### [Try it]
Transcribe the lines from the start of the data below through the line with "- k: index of", word for word and nothing more.

### [Provided material]
* * * * * * * * *
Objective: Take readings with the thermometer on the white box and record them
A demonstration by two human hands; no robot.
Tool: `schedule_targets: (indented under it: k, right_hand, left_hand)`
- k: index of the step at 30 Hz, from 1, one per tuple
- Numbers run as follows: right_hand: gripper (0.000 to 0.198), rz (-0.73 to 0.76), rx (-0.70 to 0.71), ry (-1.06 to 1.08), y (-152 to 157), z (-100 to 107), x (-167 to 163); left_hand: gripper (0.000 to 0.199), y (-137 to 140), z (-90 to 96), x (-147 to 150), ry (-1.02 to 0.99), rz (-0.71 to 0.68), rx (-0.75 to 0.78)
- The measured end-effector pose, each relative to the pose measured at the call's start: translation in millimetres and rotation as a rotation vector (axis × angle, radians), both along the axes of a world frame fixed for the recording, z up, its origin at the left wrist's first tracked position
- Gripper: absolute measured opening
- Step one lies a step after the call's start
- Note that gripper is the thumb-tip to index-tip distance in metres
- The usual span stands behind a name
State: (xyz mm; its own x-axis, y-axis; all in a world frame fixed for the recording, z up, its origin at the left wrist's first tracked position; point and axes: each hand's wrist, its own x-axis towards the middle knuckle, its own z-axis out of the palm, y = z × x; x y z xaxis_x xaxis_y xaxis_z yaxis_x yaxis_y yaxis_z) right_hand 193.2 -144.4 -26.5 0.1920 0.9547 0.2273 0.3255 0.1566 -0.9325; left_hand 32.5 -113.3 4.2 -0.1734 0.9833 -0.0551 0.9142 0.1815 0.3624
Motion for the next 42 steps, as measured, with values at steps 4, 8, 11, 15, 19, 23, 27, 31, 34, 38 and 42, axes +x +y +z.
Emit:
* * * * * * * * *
### [Result of the task]
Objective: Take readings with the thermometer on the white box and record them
A demonstration by two human hands; no robot.
Tool: `schedule_targets: (indented under it: k, right_hand, left_hand)`
- k: index of the step at 30 Hz, from 1, one per tuple

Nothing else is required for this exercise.